Please note: our blog posts are solely informational and are not meant to replace individualized therapeutic advice or healthcare.

In our fast-paced, often self-critical world, the idea of self-compassion might sound like a foreign concept. There may even be a “cringe factor” for some, as self-compassion challenges beliefs that being hard on oneself is necessary to spark motivation and a drive for self-improvement. We’re often taught to be our own toughest critics, pushing ourselves to achieve and do more. But what if we told you that learning to be kinder to yourself can actually lead to improved mental health and a happier, more fulfilled life? Indeed, this is what the research shows and where self-compassion comes in.

What is Self-Compassion?

Self-compassion is the practice of treating yourself with the same loving kindness, care, and understanding that you would offer to a loved one in the face of personal inadequacies, failures, and experiences of suffering. It is an antidote to suffering. It involves acknowledging your pain and imperfections without judgment, self-criticism, or harsh expectations. Instead, it encourages self-kindness, mindfulness, and a sense of common humanity in which you are not alone in your suffering.  

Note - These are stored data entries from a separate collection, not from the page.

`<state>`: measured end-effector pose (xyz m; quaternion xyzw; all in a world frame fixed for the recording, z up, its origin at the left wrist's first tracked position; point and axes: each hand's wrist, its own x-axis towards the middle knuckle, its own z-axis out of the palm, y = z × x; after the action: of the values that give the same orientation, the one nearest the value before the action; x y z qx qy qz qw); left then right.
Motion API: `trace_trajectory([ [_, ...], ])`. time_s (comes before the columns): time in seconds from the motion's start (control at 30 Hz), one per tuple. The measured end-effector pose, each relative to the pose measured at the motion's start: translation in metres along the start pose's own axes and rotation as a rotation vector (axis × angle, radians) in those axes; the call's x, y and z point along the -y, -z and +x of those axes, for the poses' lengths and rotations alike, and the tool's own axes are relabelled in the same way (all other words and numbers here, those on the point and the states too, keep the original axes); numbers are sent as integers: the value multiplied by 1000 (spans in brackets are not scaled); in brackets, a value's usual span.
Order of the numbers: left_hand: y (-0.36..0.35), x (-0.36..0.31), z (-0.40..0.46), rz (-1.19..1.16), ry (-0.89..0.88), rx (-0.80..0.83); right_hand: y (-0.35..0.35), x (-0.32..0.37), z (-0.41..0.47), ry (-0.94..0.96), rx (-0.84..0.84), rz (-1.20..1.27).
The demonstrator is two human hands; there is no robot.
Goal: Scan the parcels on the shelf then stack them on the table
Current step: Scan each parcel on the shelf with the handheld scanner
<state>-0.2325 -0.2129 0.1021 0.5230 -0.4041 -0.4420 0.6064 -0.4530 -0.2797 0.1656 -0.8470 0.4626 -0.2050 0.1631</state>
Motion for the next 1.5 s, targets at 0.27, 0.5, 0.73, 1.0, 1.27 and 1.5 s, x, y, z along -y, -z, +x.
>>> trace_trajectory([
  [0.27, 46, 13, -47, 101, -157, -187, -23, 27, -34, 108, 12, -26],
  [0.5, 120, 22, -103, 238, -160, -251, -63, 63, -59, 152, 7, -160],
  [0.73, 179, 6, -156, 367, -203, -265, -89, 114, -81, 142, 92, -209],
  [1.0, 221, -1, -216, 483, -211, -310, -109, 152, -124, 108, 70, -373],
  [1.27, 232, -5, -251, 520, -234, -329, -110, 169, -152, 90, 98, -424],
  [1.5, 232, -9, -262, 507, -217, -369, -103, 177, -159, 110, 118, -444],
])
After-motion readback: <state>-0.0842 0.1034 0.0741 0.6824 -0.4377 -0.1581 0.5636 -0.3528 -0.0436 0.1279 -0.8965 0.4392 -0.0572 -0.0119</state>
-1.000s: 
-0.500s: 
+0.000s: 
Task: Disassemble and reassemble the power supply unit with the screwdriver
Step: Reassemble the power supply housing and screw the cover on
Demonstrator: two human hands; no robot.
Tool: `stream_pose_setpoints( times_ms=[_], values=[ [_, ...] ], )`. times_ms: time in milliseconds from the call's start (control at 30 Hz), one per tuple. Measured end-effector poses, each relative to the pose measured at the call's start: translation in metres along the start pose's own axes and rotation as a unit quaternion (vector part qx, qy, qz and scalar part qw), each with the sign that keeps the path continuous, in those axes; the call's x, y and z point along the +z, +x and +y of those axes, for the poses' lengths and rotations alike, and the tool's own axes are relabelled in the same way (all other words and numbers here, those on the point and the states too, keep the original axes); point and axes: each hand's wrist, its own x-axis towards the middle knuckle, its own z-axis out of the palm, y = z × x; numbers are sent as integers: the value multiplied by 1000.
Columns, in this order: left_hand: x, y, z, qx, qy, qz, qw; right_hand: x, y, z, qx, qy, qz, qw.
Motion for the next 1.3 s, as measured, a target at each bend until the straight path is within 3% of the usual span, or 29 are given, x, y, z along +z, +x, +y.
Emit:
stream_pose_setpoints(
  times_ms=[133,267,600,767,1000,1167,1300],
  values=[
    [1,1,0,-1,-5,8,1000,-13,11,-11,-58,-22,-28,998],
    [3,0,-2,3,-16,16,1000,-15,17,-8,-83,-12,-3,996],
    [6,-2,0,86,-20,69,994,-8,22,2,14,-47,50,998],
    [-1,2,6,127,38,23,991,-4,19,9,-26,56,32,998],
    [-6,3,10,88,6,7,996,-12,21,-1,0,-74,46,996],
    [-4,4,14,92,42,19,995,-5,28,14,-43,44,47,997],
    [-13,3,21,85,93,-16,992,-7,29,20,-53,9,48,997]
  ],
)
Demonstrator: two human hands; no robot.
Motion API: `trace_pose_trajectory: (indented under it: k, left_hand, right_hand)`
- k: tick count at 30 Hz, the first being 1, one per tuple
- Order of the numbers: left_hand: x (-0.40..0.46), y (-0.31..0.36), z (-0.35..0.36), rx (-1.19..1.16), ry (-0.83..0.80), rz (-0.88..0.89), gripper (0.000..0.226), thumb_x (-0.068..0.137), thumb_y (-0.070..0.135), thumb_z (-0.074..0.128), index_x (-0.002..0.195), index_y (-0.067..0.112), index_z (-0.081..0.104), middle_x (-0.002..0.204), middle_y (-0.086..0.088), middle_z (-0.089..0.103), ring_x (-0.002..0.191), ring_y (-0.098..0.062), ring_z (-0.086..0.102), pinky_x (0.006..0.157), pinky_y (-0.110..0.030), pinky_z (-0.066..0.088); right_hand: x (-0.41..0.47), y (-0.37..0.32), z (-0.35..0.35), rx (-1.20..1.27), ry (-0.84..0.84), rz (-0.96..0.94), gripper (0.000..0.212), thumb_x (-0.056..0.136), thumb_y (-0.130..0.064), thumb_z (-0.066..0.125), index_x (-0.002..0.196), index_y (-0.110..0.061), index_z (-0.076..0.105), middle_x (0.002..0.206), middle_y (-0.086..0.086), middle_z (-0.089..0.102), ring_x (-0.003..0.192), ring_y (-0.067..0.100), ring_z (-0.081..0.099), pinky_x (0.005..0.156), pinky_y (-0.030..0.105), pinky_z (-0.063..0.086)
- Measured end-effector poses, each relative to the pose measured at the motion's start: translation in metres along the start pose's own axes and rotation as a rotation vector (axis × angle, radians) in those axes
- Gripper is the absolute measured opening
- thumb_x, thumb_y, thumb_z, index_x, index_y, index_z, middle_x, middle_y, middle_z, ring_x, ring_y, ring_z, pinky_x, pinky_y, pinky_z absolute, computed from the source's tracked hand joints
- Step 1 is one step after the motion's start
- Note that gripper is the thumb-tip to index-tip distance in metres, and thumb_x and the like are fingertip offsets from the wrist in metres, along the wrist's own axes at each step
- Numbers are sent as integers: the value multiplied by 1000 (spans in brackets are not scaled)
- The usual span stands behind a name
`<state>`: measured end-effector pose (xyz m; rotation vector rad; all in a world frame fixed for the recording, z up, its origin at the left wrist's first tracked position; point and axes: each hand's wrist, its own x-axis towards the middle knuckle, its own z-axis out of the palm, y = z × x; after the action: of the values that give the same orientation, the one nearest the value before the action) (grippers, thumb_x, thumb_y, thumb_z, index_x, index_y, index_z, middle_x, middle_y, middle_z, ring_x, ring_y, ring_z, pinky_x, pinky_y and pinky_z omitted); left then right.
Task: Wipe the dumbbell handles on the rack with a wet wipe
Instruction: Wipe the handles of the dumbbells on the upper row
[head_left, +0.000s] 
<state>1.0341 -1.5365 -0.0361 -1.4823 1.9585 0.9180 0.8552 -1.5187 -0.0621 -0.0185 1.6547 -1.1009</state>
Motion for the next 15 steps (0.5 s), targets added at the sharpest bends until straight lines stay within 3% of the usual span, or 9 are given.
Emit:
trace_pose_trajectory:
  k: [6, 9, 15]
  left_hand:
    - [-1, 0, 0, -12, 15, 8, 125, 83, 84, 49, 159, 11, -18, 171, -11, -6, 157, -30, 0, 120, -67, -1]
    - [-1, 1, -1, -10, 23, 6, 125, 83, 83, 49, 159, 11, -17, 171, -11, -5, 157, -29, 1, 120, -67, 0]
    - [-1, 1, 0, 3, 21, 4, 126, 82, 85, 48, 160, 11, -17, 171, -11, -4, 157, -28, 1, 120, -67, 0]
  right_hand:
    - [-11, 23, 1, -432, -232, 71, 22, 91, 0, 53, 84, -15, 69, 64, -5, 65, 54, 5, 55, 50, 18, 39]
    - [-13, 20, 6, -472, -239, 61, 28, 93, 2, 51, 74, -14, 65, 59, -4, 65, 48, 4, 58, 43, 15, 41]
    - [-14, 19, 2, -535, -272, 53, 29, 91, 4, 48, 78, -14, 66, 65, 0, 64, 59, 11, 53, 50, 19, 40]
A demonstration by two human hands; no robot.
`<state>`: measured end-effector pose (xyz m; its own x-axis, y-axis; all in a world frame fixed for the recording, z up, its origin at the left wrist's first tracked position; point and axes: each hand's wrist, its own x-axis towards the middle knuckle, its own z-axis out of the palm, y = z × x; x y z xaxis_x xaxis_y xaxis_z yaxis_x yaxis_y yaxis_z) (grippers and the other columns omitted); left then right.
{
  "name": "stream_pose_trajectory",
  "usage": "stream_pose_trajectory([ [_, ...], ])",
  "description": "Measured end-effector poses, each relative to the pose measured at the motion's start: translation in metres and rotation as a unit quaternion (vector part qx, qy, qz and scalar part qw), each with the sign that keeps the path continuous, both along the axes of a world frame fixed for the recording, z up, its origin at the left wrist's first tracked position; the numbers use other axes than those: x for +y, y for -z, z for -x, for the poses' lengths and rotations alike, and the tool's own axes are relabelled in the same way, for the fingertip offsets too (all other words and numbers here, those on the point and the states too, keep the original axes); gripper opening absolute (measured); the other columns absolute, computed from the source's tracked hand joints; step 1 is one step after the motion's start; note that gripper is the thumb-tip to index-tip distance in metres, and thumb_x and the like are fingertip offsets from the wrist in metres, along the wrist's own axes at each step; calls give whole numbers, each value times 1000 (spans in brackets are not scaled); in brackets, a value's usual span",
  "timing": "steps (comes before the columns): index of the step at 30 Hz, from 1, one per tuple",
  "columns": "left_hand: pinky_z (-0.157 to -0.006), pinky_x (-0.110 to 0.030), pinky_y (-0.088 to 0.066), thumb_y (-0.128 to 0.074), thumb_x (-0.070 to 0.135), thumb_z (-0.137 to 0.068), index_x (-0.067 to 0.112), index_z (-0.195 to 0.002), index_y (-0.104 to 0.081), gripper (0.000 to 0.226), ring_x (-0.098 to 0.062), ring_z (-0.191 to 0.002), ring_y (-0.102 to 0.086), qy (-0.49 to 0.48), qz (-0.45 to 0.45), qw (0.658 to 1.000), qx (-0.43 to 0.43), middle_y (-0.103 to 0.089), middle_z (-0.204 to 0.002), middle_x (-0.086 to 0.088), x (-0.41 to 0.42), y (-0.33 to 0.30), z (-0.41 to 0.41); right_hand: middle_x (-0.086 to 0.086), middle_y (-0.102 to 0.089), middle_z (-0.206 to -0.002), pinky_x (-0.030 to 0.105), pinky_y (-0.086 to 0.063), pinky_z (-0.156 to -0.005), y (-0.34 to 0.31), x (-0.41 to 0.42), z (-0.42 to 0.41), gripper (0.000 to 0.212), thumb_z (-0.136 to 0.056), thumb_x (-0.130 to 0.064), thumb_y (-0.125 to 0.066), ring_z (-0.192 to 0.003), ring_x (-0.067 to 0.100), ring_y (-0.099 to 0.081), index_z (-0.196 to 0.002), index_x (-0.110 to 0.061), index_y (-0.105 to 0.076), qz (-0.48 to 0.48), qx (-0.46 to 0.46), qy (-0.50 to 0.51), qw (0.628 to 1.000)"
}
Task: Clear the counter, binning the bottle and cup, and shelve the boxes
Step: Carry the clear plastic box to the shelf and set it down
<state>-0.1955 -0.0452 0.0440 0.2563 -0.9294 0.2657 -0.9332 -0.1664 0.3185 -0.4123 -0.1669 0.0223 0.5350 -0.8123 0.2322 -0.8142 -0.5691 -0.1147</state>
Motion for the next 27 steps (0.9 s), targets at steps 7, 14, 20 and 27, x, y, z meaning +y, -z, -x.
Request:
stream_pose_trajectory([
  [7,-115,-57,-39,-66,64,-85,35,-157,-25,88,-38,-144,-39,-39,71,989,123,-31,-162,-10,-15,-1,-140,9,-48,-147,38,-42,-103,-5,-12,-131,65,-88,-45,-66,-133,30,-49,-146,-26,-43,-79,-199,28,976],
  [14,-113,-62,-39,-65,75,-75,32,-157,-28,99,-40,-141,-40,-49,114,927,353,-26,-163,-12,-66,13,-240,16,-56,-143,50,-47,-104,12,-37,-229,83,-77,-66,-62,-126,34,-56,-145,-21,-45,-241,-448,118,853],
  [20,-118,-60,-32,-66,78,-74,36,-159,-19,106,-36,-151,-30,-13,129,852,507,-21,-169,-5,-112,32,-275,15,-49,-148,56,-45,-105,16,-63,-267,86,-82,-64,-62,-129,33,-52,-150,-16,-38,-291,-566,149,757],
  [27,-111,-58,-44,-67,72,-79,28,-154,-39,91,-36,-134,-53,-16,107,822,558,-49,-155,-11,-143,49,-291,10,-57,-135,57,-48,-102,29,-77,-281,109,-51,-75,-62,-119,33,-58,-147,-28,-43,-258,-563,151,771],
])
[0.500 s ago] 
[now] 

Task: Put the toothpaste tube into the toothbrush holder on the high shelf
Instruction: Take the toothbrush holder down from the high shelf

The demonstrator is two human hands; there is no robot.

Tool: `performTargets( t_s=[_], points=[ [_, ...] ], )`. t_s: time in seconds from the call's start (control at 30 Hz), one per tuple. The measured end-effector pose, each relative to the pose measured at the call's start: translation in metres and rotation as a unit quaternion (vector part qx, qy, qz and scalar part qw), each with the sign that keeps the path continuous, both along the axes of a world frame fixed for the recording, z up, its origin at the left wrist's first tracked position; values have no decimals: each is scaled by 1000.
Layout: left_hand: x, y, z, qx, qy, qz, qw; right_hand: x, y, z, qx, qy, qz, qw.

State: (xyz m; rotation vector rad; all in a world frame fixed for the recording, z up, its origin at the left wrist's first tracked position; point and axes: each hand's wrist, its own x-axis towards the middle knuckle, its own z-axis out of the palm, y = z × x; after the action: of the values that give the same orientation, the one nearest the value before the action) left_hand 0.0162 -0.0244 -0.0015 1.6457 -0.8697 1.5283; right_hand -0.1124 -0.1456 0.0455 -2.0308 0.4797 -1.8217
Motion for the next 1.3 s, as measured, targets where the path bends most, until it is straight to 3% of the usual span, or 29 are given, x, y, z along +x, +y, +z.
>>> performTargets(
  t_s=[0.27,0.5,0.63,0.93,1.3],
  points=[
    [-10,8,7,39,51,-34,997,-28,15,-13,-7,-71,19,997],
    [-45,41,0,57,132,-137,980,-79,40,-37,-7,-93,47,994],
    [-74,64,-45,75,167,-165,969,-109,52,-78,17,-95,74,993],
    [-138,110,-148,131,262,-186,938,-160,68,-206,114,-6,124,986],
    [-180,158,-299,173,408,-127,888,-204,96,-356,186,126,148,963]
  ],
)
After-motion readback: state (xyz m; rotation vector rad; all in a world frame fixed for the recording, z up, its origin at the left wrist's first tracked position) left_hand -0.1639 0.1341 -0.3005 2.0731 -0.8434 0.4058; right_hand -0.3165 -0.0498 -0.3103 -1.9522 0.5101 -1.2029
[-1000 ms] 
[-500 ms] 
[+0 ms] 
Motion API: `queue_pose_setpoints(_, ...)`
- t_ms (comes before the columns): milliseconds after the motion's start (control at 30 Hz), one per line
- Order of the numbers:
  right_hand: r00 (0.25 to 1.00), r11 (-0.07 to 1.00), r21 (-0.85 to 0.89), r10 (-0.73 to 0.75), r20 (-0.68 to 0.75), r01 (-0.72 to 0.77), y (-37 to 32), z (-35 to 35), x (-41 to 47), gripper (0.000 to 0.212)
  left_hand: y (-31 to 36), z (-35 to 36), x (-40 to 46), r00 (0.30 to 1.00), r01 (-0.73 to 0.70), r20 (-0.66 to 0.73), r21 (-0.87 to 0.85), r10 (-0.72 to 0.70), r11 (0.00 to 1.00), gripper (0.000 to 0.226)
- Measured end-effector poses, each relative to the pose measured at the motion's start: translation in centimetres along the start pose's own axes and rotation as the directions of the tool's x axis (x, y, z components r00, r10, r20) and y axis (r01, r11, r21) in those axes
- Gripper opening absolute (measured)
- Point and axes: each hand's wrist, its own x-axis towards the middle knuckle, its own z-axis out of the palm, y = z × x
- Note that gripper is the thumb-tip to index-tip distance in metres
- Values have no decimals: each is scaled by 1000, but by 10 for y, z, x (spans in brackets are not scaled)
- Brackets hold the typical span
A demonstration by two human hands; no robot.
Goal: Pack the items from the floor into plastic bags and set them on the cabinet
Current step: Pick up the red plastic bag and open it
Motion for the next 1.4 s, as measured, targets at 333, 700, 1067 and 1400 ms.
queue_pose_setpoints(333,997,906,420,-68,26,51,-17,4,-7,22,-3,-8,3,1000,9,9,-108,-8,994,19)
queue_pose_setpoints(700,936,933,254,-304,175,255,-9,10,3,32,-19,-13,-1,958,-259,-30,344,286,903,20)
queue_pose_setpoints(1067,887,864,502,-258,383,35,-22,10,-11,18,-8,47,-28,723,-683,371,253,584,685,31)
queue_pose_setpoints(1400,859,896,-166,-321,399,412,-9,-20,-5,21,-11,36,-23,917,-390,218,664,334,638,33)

Why Self-Compassion Matters

Self-compassion is consistently linked with decreased emotional distress and improved wellbeing, quality of life, and coping under stress (Ewert et al., 2021; Jarecki et al., 2020). It provides a buffer against the negative impacts of self-criticism and perfectionism. Embracing self-compassion has also been linked to increased resilience, allowing you to bounce back faster after setbacks and challenges (Neff, 2021; Stevens & Woodruff, 2018). In other words, you become better equipped to cope with life’s ups and downs. In addition, and in contrast to worries that self-compassion leads to complacency, self-compassion has been consistently associated with increased intrinsic motivation (Zessin et al., 2015). Lastly, it has been shown to enhance self-esteem, as self-compassion allows you to derive your self-worth from within, rather than relying on external validation (Stevens & Woodruff, 2018). As you can see, the case for self-compassion is strong!

Practical Steps to Cultivate Self-Compassion

Self-Compassion Self-Talk: Replace harsh criticism with kind and supportive self-talk. Imagine what you would say to a friend in your situation and offer the same words of encouragement to yourself.

Journaling: Keep a self-compassion journal to record your thoughts and feelings with openness and nonjudgment. Here are two sample journal prompts:

  • Reflect on a recent situation where you experienced self-criticism or feelings of inadequacy. Write yourself a letter from the perspective of a compassionate friend. Ask yourself, what would a kind and compassionate friend say to me now? Then read this letter back and allow yourself to receive these loving words.

  • Write about a challenging situation or mistake you made in the past, noting all emotions that arise as you reflect. Be honest about any self-blame or regret you feel. Then reframe this situation from a self-compassionate perspective that demonstrates loving kindness and acknowledges your shared humanity.

Practice Loving Kindness Meditation: Practicing loving kindness meditation has been linked with increased mental wellbeing and self-compassion (Zeng et al., 2015). Search YouTube or your favourite meditation apps for loving kindness meditations and engage in them to cultivate more self-compassion.

Seek Support: Reach out to a therapist who can help you develop self-compassion and address any roadblocks that may be hindering your personal growth and well being.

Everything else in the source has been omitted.